Across the material that follows, tally each line in which "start" occurs, and state the total alone.

:::

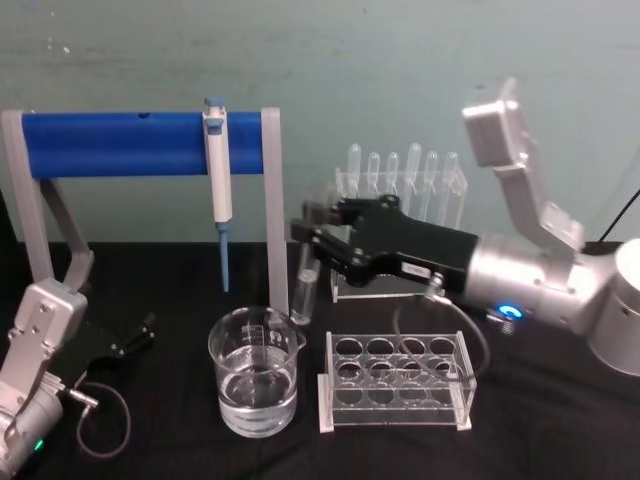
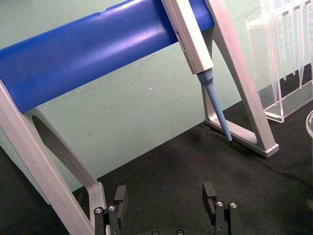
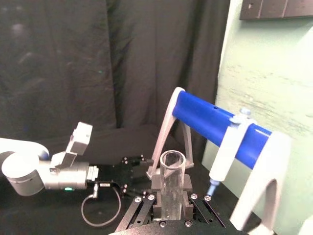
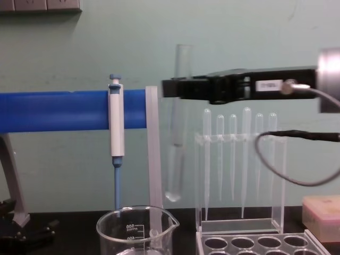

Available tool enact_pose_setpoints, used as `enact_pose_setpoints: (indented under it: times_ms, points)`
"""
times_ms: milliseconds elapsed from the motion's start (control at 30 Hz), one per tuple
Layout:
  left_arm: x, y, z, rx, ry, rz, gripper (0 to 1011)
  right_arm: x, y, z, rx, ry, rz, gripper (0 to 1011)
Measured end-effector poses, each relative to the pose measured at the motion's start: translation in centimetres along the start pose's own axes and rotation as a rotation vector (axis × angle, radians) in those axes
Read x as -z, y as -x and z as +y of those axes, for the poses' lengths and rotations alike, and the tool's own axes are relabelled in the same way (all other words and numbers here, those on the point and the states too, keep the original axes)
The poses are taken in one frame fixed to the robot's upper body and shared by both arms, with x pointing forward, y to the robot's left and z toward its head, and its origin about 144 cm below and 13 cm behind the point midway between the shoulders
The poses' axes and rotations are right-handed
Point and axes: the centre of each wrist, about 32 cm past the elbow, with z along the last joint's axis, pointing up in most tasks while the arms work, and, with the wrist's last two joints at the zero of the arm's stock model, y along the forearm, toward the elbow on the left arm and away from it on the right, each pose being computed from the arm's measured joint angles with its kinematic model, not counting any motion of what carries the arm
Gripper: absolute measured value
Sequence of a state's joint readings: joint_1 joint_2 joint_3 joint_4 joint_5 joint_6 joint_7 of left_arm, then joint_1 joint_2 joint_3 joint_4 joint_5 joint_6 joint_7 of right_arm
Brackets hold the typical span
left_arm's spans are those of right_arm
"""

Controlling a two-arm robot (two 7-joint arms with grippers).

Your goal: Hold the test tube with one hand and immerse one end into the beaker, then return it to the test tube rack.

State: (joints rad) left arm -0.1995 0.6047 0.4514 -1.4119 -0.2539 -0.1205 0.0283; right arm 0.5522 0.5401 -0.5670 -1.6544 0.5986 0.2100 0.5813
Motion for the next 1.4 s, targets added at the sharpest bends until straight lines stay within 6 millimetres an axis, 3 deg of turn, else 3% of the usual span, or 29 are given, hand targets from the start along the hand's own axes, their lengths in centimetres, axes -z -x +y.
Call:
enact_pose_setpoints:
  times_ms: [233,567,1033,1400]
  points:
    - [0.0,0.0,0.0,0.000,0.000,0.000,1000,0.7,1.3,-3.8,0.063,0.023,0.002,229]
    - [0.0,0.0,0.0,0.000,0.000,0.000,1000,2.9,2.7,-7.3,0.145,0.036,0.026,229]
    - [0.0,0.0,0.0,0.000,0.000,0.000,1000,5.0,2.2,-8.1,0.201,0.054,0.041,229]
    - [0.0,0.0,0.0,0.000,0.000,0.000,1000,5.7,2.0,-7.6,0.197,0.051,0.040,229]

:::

> Response
3